→ **Assignment**
Make an exact copy of all the data, pictures excluded.

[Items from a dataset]
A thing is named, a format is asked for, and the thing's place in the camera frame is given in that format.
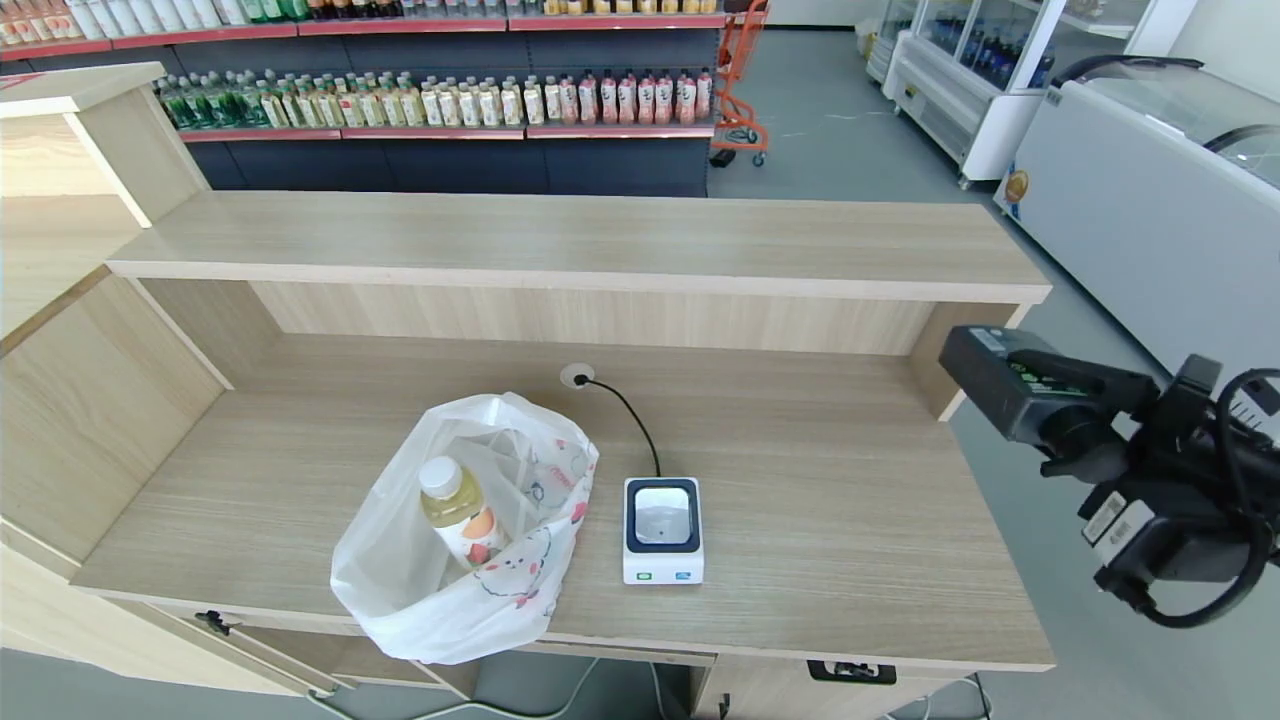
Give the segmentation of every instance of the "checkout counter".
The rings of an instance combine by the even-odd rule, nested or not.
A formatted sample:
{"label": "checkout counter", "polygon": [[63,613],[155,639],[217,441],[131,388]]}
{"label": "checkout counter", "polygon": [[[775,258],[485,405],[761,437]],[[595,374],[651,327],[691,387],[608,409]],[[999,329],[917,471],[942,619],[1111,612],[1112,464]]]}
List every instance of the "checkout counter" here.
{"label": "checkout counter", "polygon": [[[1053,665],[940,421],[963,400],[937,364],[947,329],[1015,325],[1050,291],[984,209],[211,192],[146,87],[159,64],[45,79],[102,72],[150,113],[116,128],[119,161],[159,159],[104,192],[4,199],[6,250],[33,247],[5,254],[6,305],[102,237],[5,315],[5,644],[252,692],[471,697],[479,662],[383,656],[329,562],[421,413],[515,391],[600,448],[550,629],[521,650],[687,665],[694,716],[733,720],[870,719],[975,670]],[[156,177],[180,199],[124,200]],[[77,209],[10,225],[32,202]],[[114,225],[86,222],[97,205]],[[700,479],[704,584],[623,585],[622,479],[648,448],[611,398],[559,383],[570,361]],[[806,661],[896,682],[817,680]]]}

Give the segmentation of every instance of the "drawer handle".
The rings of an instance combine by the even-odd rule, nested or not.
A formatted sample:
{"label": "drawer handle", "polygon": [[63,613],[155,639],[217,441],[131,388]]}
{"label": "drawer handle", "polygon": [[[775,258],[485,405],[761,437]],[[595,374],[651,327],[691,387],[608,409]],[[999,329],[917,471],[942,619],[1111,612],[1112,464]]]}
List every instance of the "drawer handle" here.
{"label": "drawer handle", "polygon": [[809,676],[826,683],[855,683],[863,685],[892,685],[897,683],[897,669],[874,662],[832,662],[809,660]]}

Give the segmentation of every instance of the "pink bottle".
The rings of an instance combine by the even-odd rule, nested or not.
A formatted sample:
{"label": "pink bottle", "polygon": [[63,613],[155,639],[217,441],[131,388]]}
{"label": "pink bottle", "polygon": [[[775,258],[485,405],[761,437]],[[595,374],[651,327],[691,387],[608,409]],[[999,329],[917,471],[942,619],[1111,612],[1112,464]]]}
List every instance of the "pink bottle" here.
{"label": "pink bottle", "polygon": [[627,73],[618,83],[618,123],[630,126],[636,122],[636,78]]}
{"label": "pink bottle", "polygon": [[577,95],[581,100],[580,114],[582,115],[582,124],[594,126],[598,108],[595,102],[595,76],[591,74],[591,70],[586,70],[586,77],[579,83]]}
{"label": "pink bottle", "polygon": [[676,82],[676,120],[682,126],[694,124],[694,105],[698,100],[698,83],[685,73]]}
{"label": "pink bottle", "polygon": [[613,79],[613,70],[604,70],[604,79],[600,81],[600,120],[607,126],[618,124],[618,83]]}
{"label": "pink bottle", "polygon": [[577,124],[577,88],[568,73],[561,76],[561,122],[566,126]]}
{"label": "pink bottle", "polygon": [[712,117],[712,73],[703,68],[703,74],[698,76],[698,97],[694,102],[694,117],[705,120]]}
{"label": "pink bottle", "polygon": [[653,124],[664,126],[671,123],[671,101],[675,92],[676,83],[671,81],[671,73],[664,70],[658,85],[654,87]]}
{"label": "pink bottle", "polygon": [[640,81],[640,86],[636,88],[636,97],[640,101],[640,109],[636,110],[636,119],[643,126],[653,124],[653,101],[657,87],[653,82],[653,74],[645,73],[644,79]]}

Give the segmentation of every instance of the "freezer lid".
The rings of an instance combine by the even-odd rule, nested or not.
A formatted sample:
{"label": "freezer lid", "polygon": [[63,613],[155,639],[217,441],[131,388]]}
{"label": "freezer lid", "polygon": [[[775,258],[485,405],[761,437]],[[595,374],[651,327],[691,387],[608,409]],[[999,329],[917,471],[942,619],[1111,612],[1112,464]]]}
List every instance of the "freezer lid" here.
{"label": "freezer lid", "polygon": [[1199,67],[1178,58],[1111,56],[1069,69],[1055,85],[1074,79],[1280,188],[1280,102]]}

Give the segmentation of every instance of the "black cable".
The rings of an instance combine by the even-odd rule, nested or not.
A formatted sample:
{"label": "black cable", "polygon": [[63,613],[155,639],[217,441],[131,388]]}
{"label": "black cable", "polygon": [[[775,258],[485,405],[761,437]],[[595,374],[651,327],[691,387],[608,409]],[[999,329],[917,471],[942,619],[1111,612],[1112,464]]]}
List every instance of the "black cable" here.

→ **Completed task**
A thing is named, a format is asked for, and the thing's place in the camera frame is given in that format.
Give the segmentation of every instance of the "checkout counter".
The rings of an instance combine by the even-odd rule, nested or not.
A formatted sample:
{"label": "checkout counter", "polygon": [[63,613],[155,639],[217,441],[131,388]]}
{"label": "checkout counter", "polygon": [[[775,258],[485,405],[761,437]],[[595,374],[651,327],[691,387],[608,409]],[[999,329],[917,471],[942,619],[1111,612],[1112,464]]]}
List every instance of the "checkout counter" here.
{"label": "checkout counter", "polygon": [[[1053,665],[940,421],[963,400],[937,364],[947,329],[1015,325],[1050,291],[984,209],[211,192],[146,87],[159,64],[45,79],[102,72],[150,113],[116,128],[119,161],[159,159],[104,192],[4,199],[6,250],[33,247],[5,254],[6,305],[102,237],[5,315],[5,644],[252,692],[471,697],[479,662],[383,656],[329,562],[421,413],[515,391],[600,448],[550,629],[521,650],[687,665],[694,716],[733,720],[870,719],[975,670]],[[156,177],[180,199],[124,200]],[[77,209],[10,225],[32,202]],[[114,225],[86,222],[97,205]],[[700,479],[704,584],[623,585],[622,479],[648,448],[611,398],[559,383],[570,361]],[[806,661],[896,682],[817,680]]]}

Give the segmentation of every instance of the "drawer handle".
The rings of an instance combine by the even-odd rule, nested or not.
A formatted sample:
{"label": "drawer handle", "polygon": [[63,613],[155,639],[217,441],[131,388]]}
{"label": "drawer handle", "polygon": [[[775,258],[485,405],[761,437]],[[595,374],[651,327],[691,387],[608,409]],[[999,329],[917,471],[942,619],[1111,612],[1112,464]]]}
List every instance of the "drawer handle" here.
{"label": "drawer handle", "polygon": [[809,676],[826,683],[855,683],[863,685],[892,685],[897,683],[897,669],[874,662],[832,662],[809,660]]}

Give the segmentation of every instance of the "pink bottle".
The rings of an instance combine by the even-odd rule, nested or not.
A formatted sample:
{"label": "pink bottle", "polygon": [[63,613],[155,639],[217,441],[131,388]]}
{"label": "pink bottle", "polygon": [[[775,258],[485,405],[761,437]],[[595,374],[651,327],[691,387],[608,409]],[[999,329],[917,471],[942,619],[1111,612],[1112,464]]]}
List every instance of the "pink bottle" here.
{"label": "pink bottle", "polygon": [[627,73],[618,83],[618,123],[630,126],[636,122],[636,78]]}
{"label": "pink bottle", "polygon": [[577,95],[581,100],[580,114],[582,115],[582,124],[594,126],[598,108],[595,102],[595,76],[591,74],[591,70],[586,70],[586,77],[579,83]]}
{"label": "pink bottle", "polygon": [[676,82],[676,120],[682,126],[694,124],[694,105],[698,100],[698,83],[685,73]]}
{"label": "pink bottle", "polygon": [[613,79],[613,70],[604,70],[604,79],[600,81],[600,120],[607,126],[618,124],[618,83]]}
{"label": "pink bottle", "polygon": [[577,124],[577,88],[568,73],[561,76],[561,122],[566,126]]}
{"label": "pink bottle", "polygon": [[712,117],[712,73],[703,68],[703,74],[698,76],[698,97],[694,102],[694,117],[705,120]]}
{"label": "pink bottle", "polygon": [[653,124],[664,126],[671,123],[671,101],[675,92],[676,83],[671,81],[671,73],[664,70],[658,85],[654,87]]}
{"label": "pink bottle", "polygon": [[640,81],[640,86],[636,88],[636,97],[640,101],[640,109],[636,110],[636,119],[643,126],[653,124],[653,101],[657,87],[653,82],[653,74],[645,73],[644,79]]}

Give the segmentation of every instance of the "freezer lid".
The rings of an instance combine by the even-odd rule, nested or not.
A formatted sample:
{"label": "freezer lid", "polygon": [[63,613],[155,639],[217,441],[131,388]]}
{"label": "freezer lid", "polygon": [[[775,258],[485,405],[761,437]],[[595,374],[651,327],[691,387],[608,409]],[[999,329],[917,471],[942,619],[1111,612],[1112,464]]]}
List every instance of the "freezer lid" here.
{"label": "freezer lid", "polygon": [[1199,67],[1178,58],[1111,56],[1069,69],[1055,85],[1074,79],[1280,188],[1280,102]]}

Give the segmentation of every instance of the "black cable".
The rings of an instance combine by the even-odd rule, nested or not.
A formatted sample:
{"label": "black cable", "polygon": [[63,613],[155,639],[217,441],[131,388]]}
{"label": "black cable", "polygon": [[[775,258],[485,405],[761,437]],[[595,374],[651,327],[691,387],[608,409]],[[999,329],[917,471],[942,619],[1111,612],[1112,464]]]}
List every instance of the "black cable" here.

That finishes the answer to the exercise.